In Muhammad, I should hold, there was a welling up of the creative imagination, and
the ideas thus produced are to a great extent true and sound. It does not follow,
however, that all the Qur'anic ideas are true and sound. In particular there is at least
one point at which they seem to be unsoundthe idea that ' revelation ' or the product
of the creative imagination is superior to normal human traditions as a source of bare
historical fact. There are several verses in the Qur'an (II. 5I; 3. 39; I2. I03) to the effect
that ' this is one of the reports of the unseen which We reveal to thee; thou didst not
know it, thou nor thy people, before this '. One could admit a claim that the creative
imagination was able to give a new and truer interpretation of a historical event, but to
make it a source of bare fact is an exaggeration and false.
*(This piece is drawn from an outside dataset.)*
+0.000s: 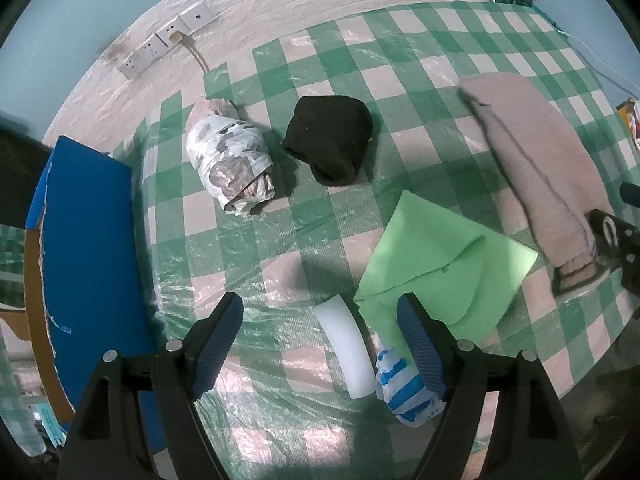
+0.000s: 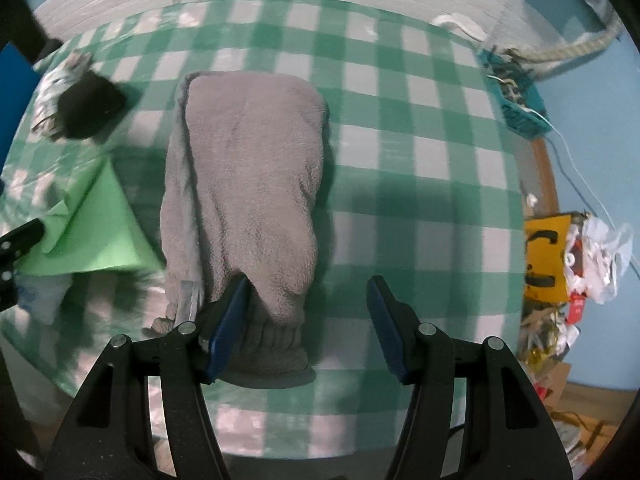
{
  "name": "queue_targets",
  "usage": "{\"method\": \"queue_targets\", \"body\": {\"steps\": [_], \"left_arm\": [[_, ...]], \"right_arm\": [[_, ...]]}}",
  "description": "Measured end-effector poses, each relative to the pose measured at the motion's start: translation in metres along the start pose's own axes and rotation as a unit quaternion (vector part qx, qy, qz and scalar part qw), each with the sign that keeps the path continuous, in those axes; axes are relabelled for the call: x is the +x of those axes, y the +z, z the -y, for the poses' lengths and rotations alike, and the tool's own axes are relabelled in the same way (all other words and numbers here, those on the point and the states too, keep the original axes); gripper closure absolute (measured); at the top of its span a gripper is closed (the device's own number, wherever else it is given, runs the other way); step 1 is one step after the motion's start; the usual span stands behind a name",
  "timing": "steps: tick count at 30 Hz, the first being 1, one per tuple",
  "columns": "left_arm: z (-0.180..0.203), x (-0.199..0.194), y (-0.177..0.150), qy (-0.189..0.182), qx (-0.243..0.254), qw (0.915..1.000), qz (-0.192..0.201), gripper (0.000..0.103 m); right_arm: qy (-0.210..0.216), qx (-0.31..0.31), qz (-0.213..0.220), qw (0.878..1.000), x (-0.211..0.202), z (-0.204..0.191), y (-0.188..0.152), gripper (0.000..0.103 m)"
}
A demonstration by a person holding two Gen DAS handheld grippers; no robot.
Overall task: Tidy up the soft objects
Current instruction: 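Move the right gripper to the grey towel's cuff while the left gripper moves to the green sheet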
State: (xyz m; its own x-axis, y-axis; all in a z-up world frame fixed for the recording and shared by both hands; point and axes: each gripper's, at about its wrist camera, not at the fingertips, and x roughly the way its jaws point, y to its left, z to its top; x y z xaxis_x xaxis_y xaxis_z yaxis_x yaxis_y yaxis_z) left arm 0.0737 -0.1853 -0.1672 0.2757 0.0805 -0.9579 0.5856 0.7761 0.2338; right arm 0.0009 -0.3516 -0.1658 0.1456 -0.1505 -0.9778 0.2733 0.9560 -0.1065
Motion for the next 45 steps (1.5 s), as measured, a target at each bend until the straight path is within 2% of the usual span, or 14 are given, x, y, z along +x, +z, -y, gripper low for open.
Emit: {"method": "queue_targets", "body": {"steps": [3,6,9,11,16,22,30,32,35,40,45], "left_arm": [[-0.004,0.000,0.006,-0.007,-0.005,1.0000,0.000,0.022],[-0.006,-0.006,0.011,-0.017,-0.007,0.9998,0.008,0.022],[-0.004,-0.014,0.015,-0.044,-0.005,0.9989,0.019,0.019],[-0.001,-0.019,0.017,-0.062,0.002,0.9978,0.024,0.015],[0.019,-0.022,0.016,-0.085,0.044,0.9950,0.030,0.015],[0.047,-0.007,0.014,-0.071,0.106,0.9918,0.010,0.015],[0.052,0.023,0.034,-0.125,0.093,0.9871,-0.038,0.015],[0.053,0.030,0.036,-0.125,0.094,0.9865,-0.050,0.015],[0.060,0.036,0.036,-0.111,0.108,0.9865,-0.053,0.015],[0.072,0.042,0.033,-0.089,0.130,0.9863,-0.049,0.008],[0.070,0.045,0.036,-0.102,0.124,0.9862,-0.041,0.009]], "right_arm": [[0.002,0.017,0.004,1.000,-0.003,0.013,0.005,0.044],[0.032,0.041,0.014,0.999,-0.011,0.022,0.005,0.042],[0.054,0.050,0.028,0.997,-0.019,0.023,0.004,0.042],[0.078,0.056,0.040,0.995,-0.025,0.023,0.005,0.042],[0.111,0.067,0.043,0.991,-0.027,0.022,0.008,0.041],[0.114,0.061,0.038,0.991,-0.026,0.021,0.005,0.040],[0.122,0.057,0.038,0.990,-0.021,0.022,0.005,0.040],[0.124,0.059,0.036,0.990,-0.018,0.024,0.006,0.040],[0.130,0.057,0.038,0.989,-0.015,0.024,0.007,0.040],[0.137,0.043,0.041,0.989,-0.013,0.016,0.009,0.040],[0.121,0.018,0.033,0.992,-0.006,0.003,0.011,0.036]]}}
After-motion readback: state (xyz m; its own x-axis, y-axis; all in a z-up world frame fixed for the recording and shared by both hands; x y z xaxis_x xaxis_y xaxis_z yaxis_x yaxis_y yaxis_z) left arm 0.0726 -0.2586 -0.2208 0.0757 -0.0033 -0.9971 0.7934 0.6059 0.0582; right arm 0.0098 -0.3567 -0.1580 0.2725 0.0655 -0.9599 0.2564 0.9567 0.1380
This point is of special concern to Christians, since the Qur'an denies the bare fact of
the death of Jesus on the cross, and Muslims still consider that this denial outweighs
the contrary testimony of historical tradition. The primary intention of the Qur'an was to
deny the Jews' interpretation of the crucifixion as a victory for themselves, but as
normally explained it goes much farther. The same exaggeration of the role of '
revelation ' has also had other consequences. The Arab contribution to Islamic culture
has been unduly magnified, and that of the civilized peoples of Egypt, Syria, 'Iraq and
Persia, later converted to Islam, has been sadly belittled.
Too much must not be made of this slight flaw. Which of us, conscious of being called
by God to perform a special task, would not have been more than a little proud ? On
the whole Muhammad was remarkably free from pride. Yet this slight exaggeration of
his own function has had grave consequences and cannot be ignored.
Finally, what of our question ? Was Muhammad a prophet ? He was a man in whom
creative imagination worked at deep levels and produced ideas relevant to the central
questions of human existence, so that his religion has had a widespread appeal, not
only in his own age but in succeeding centuries. Not all the ideas he proclaimed are
true and sound, but by God's grace he has been enabled to provide millions of men
with a better religion than they had before they testified that there is no god but God
and that Muhammad is the messenger of God.